You hear one degree. You hear Fahrenheit.
You hear warm weather in your hometown
And leave before the local news switches: they
Say half a degree, say Celsius, say warming
Global climate, so beeswax melts

Out your ear as it ships
Past the Sirens atop bones with plastic
Six pack yokes around them still choking
Those in rigor mortis. You hear them
As one hurricane siren—not constant, plural

Puddles feet deep of human waste smacking
Against Achilles—and chase them.
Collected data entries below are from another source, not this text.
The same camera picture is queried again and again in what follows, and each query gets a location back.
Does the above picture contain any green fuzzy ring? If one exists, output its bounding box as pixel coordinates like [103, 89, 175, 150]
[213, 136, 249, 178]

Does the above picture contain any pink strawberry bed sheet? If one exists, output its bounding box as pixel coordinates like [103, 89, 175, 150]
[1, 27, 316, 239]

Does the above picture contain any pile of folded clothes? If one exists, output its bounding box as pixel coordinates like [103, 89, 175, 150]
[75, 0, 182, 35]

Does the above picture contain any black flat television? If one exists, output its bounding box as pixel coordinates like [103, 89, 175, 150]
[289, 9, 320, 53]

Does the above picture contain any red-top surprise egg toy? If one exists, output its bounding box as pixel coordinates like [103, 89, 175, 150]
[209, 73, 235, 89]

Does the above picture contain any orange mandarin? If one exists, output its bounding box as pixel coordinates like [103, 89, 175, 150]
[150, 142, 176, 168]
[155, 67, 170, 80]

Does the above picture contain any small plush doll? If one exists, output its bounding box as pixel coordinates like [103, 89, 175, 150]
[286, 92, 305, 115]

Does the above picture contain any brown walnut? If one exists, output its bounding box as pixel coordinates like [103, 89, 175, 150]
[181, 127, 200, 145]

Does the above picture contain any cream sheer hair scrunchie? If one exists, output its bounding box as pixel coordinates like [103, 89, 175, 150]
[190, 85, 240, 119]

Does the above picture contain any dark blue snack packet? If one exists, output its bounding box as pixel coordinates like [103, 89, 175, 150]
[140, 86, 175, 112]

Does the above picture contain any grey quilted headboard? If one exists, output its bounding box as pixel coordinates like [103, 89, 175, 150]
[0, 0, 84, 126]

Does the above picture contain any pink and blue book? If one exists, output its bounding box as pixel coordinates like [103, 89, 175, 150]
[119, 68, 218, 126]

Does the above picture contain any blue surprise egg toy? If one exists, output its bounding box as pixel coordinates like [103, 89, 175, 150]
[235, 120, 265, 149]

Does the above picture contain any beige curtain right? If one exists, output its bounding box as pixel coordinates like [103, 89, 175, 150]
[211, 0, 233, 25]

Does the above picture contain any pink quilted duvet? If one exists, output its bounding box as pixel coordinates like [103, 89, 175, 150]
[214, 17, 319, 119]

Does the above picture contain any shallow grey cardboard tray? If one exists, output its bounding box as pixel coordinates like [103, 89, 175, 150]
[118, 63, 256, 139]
As it turns out,
At half a degree warmer, all of you go
From underwater Otoh Gunga, Sub Diego, and Atlantis
To Upper and Lower Keys, Atlantic and Ocean City:

You go closer from myth to thawed
Greenland; deep-frozen heat in the sky
With smog and lung with tumor tips car
Exhaust pipes, blocking your airways
Yet trafficking cough drop

Needs; the soil’s dry spots a caught black sea bass,
Flat as a skate: you could skate on drought
To the North Pole and fall
Into the Arctic Ocean, devoid of any ice.
Algae moves out, breaks up with coral,

Who then bleaches their skin and dies,
The hottest day on record breaking
Its own record every two years until
Heat strokes are common colds
Nobody’s immune to, everywhere—

_______

Prince Bush reads poetry for TriQuarterly and lives in Nashville, TN. He was a Bucknell Seminar for Undergraduate Poets fellow, and he graduated from Fisk University as an Erastus Milo Cravath Presidential Scholar.